Воспоминания о XX веке. Книга вторая. Незавершенное время. Imparfait - стр. 10
Александр Абрамович Каменский. 1960-е
Кабинета не было вовсе. Просторная комната; кроме совершенно безликого письменного стола еще стол обеденный, буфет, диванчик – словом, никаким «интерьером» и не пахло. В пору, когда большинство литературной и окололитературной публики гонялись за модной аскетично-лакированной югославской или чешской мебелью на тонких ножках, за монументальными «стенками», куда забивался весь скарб, а в стеклянных секциях красовалась гжель, заграничные сувенирчики или альбомы по искусству из ГДР или ЧССР, за торшерами и прочей обольстительной (для меня тогдашнего тоже!) ерундой, а меньшинство предусмотрительно хранили и приобретали обесценивавшийся стремительно антиквариат, Каменские ничем подобным озабочены не были. Дом без уюта и даже своего лица – просто место для жизни и работы. На письменном столе с древней громоздкой машинкой «Ундервуд» не было настольной лампы. Где-то под потолком болталась на электрическом шнуре яркая лампочка без абажура. Я, с детства мечтавший об уютном кабинете и «хорошо устроенных письменных принадлежностях», смотрел на этот сумасшедший дом с растерянностью, некоторой снисходительностью и подспудной завистью, в природе которой не в силах был еще разобраться.
Нельзя даже сказать, что здесь ощущалось «презрение к быту». К быту вообще не было никакого отношения, он просто не являлся сюжетом. Я не знал тогда, насколько просто (случалось!) жили настоящие московские интеллигенты.
Текла жизнь совершенно свободных и не озабоченных декларированием этой свободы людей. Свобода, которой я никогда не обладал и обладать не буду. Ненавидя жизнь жирную, я люблю комфорт, и мне не все равно, как выглядят и какого цвета обои, что́ находится у меня на письменном столе. А Каменскому было плевать на все это, он был человеком полностью свободным.
Роскошными здесь оказались только картины, – достаточно сказать, что висел портрет Александра Абрамовича, написанный Сарьяном. Висел, впрочем, косо и, кажется, без рамы.
Меня накормили купатами из «домовой кухни» (были при социализме такие специальные вонючие лавочки, где торговали полуфабрикатами для очень здоровых желудков), мы выпили водки.

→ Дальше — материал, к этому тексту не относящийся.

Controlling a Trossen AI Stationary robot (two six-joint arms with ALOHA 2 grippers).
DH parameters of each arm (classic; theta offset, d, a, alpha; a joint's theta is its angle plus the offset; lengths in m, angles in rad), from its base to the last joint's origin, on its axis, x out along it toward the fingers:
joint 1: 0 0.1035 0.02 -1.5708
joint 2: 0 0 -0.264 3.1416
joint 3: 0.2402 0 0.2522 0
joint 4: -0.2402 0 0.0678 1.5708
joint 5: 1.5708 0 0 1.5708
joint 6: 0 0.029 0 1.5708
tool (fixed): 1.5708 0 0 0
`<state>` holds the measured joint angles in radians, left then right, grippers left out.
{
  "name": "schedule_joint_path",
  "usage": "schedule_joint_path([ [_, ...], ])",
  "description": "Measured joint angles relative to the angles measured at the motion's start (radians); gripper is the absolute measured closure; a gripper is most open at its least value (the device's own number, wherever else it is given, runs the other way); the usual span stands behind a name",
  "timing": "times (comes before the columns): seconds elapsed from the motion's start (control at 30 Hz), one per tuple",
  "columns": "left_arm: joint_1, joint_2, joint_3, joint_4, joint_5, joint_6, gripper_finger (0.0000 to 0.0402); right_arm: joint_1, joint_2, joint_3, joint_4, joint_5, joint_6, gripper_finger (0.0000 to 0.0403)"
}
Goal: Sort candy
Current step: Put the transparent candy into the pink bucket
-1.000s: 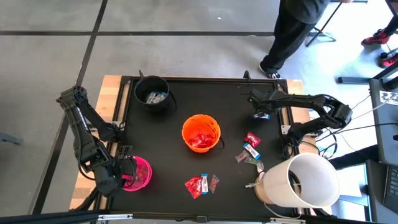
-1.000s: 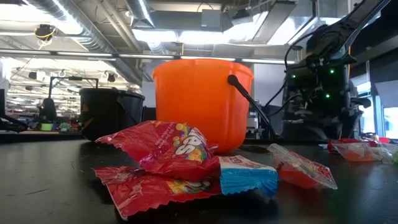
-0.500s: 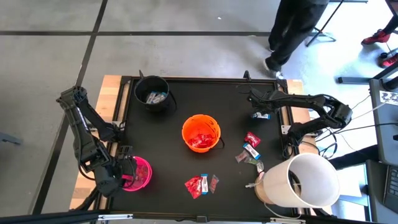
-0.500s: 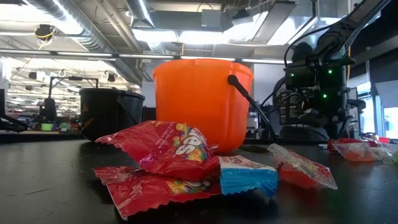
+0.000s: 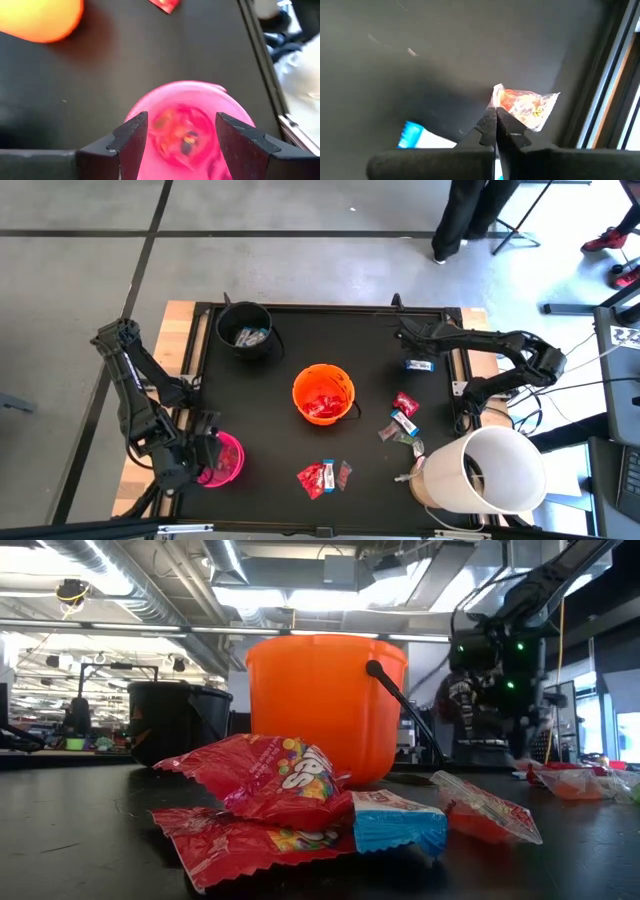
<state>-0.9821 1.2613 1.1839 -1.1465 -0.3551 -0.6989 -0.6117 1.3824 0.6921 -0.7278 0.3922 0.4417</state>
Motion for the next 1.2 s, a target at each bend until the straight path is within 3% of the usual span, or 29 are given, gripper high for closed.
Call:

Кузнецовского фарфора, хрусталя баккара и вообще никакой светскости не наблюдалось.
Каменский спросил, нет ли кого в парадной. После хрущевских разносов за его квартирой присматривали, наведывались «топтуны». Он был весел и зол, ему, по-моему, нравился этот постоянный «звон шпаг», но вовсе не погружался в мрачную диссидентскую истерику, да и ощущения собственного героизма не было в нем, хотя цену себе он знал отлично. Он прежде всего работал. И оставался – это стало мне ясно с первой встречи – единственным, быть может, «безнадежным оптимистом». Он негодовал не озлобляясь, да и гневался как-то уж очень возвышенно. Подобную степень профессиональной серьезности я встречал лишь у Всеволода Николаевича Петрова – недаром они дружили. Но там была она укутана в парчу архаической и кокетливой церемонности. Здесь же человек совершенно естественный – куда более естественный, чем я, притом что он был намного старше и действительно очень знаменит.